**Exercise**. Repeat every line of the data exactly, but not the pictures.

**Supplied data**.

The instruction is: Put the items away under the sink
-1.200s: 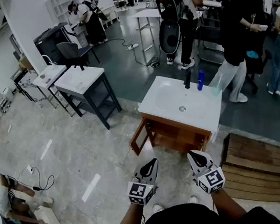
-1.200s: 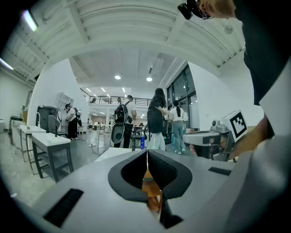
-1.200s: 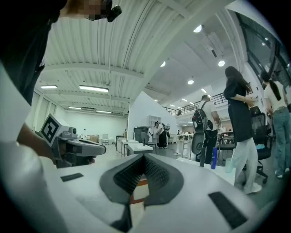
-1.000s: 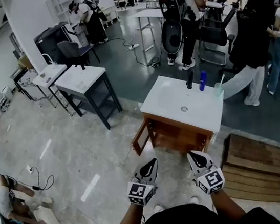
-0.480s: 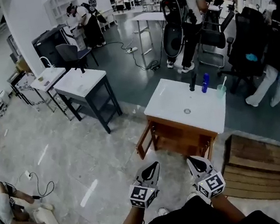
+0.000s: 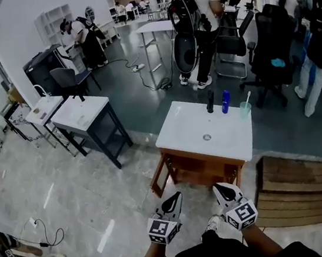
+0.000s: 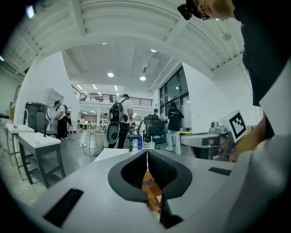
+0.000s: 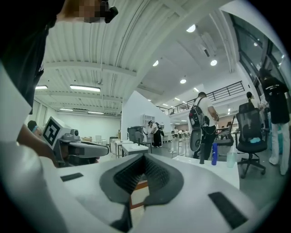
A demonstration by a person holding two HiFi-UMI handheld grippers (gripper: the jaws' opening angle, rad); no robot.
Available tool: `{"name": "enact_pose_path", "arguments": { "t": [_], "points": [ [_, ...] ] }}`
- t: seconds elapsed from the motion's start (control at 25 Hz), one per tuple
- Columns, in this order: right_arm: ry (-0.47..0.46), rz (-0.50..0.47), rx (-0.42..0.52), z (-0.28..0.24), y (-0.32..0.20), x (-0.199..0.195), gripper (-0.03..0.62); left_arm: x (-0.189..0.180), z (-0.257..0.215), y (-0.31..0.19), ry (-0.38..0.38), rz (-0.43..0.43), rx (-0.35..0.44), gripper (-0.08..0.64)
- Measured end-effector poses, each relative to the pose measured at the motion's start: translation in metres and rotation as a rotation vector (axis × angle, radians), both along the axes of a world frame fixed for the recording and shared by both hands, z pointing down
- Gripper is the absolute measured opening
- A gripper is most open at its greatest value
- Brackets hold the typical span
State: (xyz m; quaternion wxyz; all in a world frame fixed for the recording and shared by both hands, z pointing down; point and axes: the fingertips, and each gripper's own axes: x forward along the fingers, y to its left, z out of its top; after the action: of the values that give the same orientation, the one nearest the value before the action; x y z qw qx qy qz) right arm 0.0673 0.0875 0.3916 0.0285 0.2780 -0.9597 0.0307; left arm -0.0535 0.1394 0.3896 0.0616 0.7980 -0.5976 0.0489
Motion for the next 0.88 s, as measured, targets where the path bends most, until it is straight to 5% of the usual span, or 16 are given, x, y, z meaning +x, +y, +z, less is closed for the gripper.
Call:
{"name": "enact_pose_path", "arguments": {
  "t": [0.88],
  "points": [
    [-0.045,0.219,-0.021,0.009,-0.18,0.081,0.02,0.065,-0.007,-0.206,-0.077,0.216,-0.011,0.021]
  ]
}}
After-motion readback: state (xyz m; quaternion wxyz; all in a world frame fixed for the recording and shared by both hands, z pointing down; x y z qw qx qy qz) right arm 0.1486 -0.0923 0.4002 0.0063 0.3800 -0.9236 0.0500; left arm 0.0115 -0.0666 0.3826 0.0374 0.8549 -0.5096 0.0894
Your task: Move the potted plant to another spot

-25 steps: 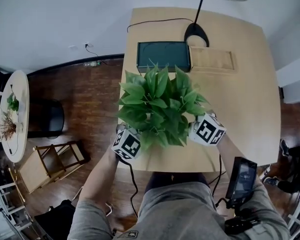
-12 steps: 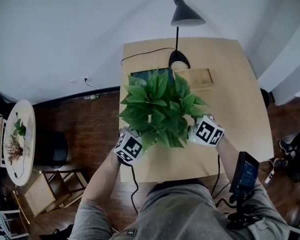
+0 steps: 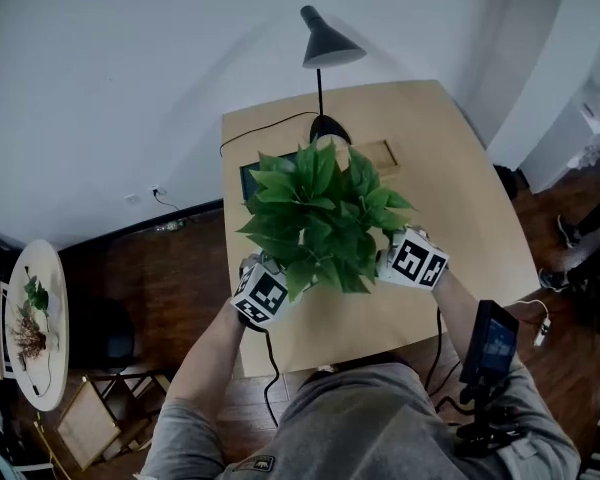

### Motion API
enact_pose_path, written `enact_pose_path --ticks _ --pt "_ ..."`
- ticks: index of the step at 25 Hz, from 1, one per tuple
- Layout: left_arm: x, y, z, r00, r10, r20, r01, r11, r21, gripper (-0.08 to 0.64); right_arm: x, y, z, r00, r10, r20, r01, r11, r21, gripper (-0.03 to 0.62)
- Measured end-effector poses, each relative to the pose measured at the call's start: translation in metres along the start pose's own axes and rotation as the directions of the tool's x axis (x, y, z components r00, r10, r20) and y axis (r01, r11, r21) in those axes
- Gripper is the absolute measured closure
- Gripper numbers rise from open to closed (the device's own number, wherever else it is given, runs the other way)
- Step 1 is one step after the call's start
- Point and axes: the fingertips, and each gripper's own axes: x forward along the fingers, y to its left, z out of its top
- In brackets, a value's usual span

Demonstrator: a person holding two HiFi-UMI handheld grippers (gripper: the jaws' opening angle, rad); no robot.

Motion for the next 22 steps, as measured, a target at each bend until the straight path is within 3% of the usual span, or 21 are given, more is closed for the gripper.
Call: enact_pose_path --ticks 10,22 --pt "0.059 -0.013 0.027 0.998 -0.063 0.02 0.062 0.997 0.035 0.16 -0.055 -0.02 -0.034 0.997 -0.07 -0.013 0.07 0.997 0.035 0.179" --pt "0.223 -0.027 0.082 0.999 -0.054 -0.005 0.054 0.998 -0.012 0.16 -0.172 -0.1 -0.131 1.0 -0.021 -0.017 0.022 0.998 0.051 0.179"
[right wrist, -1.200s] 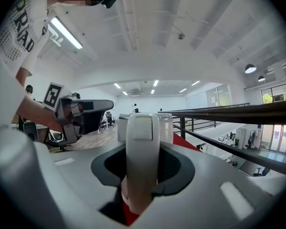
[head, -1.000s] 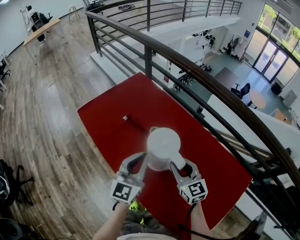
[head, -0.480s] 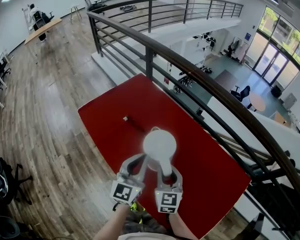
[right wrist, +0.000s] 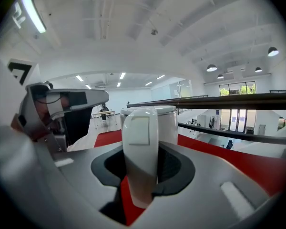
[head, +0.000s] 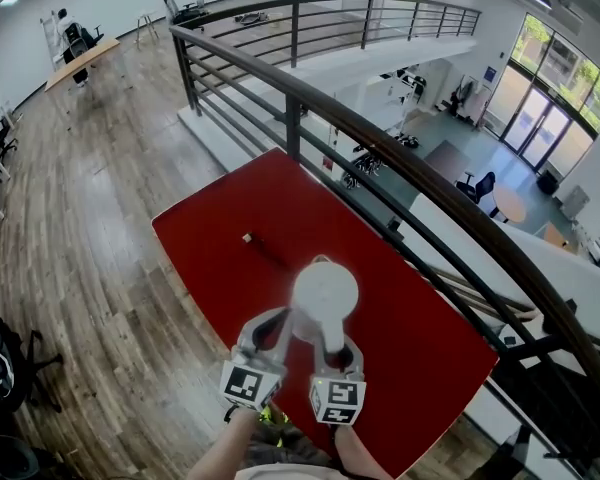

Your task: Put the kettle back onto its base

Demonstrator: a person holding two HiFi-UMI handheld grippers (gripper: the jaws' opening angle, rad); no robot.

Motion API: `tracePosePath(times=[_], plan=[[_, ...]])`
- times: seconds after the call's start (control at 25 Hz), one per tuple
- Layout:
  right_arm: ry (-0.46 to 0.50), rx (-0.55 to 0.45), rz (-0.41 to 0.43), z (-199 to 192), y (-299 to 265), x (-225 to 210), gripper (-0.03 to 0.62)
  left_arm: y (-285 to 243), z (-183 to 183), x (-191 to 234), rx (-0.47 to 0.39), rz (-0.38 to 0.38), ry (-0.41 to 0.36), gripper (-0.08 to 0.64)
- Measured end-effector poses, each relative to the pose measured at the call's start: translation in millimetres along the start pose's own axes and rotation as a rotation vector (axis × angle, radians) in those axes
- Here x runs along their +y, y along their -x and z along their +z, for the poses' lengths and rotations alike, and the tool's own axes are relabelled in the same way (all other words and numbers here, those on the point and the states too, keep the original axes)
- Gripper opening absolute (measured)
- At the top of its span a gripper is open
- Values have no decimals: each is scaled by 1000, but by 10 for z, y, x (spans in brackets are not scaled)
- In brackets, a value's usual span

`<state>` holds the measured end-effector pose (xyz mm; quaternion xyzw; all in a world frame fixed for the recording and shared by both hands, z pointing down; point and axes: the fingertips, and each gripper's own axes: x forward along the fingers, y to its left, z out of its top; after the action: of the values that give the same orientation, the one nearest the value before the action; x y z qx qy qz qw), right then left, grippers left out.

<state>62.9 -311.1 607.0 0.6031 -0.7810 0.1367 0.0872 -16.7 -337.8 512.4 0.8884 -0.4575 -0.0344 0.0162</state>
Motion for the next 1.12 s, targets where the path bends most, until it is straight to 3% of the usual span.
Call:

**Reply**.
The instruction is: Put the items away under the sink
-1.200s: 
-1.200s: 
-1.200s: 
-1.000s: 
-0.480s: 
+0.000s: 
+0.000s: 
+0.000s: 
A demonstration by a person holding two HiFi-UMI handheld grippers (gripper: the jaws' opening angle, rad); no robot.
Available tool: `{"name": "enact_pose_path", "arguments": { "t": [_], "points": [ [_, ...] ] }}`
- t: seconds elapsed from the motion's start (control at 25 Hz), one per tuple
- Columns, in this order: right_arm: ry (-0.47..0.46), rz (-0.50..0.47), rx (-0.42..0.52), z (-0.28..0.24), y (-0.32..0.20), x (-0.199..0.195), gripper (-0.03..0.62); left_arm: x (-0.189..0.180), z (-0.257..0.215), y (-0.31..0.19), ry (-0.38..0.38), rz (-0.43..0.43), rx (-0.35..0.44), gripper (-0.08..0.64)
- Measured end-effector poses, each relative to the pose measured at the motion's start: translation in metres and rotation as a rotation vector (axis × angle, radians), both along the axes of a world frame fixed for the recording and shared by both hands, z pointing down
- Gripper is the absolute measured opening
- A gripper is most open at its greatest value
- Brackets hold the typical span
State: (xyz m; quaternion wxyz; all in a world frame fixed for the recording and shared by both hands, z pointing down; point and axes: the fingertips, and each gripper's own axes: x forward along the fingers, y to its left, z out of its top; after the action: of the values that give the same orientation, the one nearest the value before the action; x y z qw qx qy qz) right arm 0.0673 0.0875 0.3916 0.0285 0.2780 -0.9597 0.0307; left arm -0.0535 0.1394 0.3896 0.0616 0.7980 -0.5976 0.0489
Motion for the next 0.88 s, as measured, targets where the path bends most, until it is straight to 5% of the usual span, or 16 are given, x, y, z meaning +x, +y, +z, less is closed for the gripper.
Call:
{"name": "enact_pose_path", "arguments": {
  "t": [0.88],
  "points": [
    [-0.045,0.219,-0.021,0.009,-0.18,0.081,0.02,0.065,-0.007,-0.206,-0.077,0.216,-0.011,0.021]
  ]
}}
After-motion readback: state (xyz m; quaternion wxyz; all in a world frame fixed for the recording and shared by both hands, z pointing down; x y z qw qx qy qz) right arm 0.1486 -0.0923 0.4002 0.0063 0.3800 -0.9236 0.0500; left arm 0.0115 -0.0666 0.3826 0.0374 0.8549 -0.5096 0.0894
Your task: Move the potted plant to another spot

-25 steps: 
-12 steps: 
+0 steps: 

### Motion API
enact_pose_path, written `enact_pose_path --ticks _ --pt "_ ..."`
- ticks: index of the step at 25 Hz, from 1, one per tuple
- Layout: left_arm: x, y, z, r00, r10, r20, r01, r11, r21, gripper (-0.08 to 0.64); right_arm: x, y, z, r00, r10, r20, r01, r11, r21, gripper (-0.03 to 0.62)
- Measured end-effector poses, each relative to the pose measured at the call's start: translation in metres along the start pose's own axes and rotation as the directions of the tool's x axis (x, y, z components r00, r10, r20) and y axis (r01, r11, r21) in those axes
- Gripper is the absolute measured closure
- Gripper numbers rise from open to closed (the device's own number, wherever else it is given, runs the other way)
- Step 1 is one step after the call's start
- Point and axes: the fingertips, and each gripper's own axes: x forward along the fingers, y to its left, z out of its top
- In brackets, a value's usual span

Demonstrator: a person holding two HiFi-UMI handheld grippers (gripper: the jaws' opening angle, rad); no robot.

Motion for the next 22 steps, as measured, a target at each bend until the straight path is within 3% of the usual span, or 21 are given, more is closed for the gripper.
Call: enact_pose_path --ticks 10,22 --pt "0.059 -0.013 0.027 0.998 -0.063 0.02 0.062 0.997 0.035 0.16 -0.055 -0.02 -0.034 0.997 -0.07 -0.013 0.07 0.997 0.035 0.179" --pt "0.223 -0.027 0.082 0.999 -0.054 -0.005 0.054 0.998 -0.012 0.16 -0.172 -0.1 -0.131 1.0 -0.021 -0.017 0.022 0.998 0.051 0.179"
[right wrist, -1.200s] 
[head, -1.000s] 
[head, -0.480s] 
[right wrist, +0.000s] 
[head, +0.000s] 

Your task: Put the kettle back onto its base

Demonstrator: a person holding two HiFi-UMI handheld grippers (gripper: the jaws' opening angle, rad); no robot.

Motion API: `tracePosePath(times=[_], plan=[[_, ...]])`
- times: seconds after the call's start (control at 25 Hz), one per tuple
- Layout:
  right_arm: ry (-0.46 to 0.50), rx (-0.55 to 0.45), rz (-0.41 to 0.43), z (-199 to 192), y (-299 to 265), x (-225 to 210), gripper (-0.03 to 0.62)
  left_arm: y (-285 to 243), z (-183 to 183), x (-191 to 234), rx (-0.47 to 0.39), rz (-0.38 to 0.38), ry (-0.41 to 0.36), gripper (-0.08 to 0.64)
- Measured end-effector poses, each relative to the pose measured at the call's start: translation in millimetres along the start pose's own axes and rotation as a rotation vector (axis × angle, radians) in those axes
- Here x runs along their +y, y along their -x and z along their +z, for the poses' lengths and rotations alike, and the tool's own axes are relabelled in the same way (all other words and numbers here, those on the point and the states too, keep the original axes)
- Gripper opening absolute (measured)
- At the top of its span a gripper is open
- Values have no decimals: each is scaled by 1000, but by 10 for z, y, x (spans in brackets are not scaled)
- In brackets, a value's usual span

`<state>` holds the measured end-effector pose (xyz mm; quaternion xyzw; all in a world frame fixed for the recording and shared by both hands, z pointing down; point and axes: the fingertips, and each gripper's own axes: x forward along the fingers, y to its left, z out of its top; after the action: of the values that give the same orientation, the one nearest the value before the action; x y z qx qy qz qw), right then left, grippers left out.

<state>62.9 -311.1 607.0 0.6031 -0.7810 0.1367 0.0872 -16.7 -337.8 512.4 0.8884 -0.4575 -0.0344 0.0162</state>
Motion for the next 1.12 s, targets where the path bends most, until it is straight to 3% of the usual span.
Call:

Nothing else remains to be done for this exercise.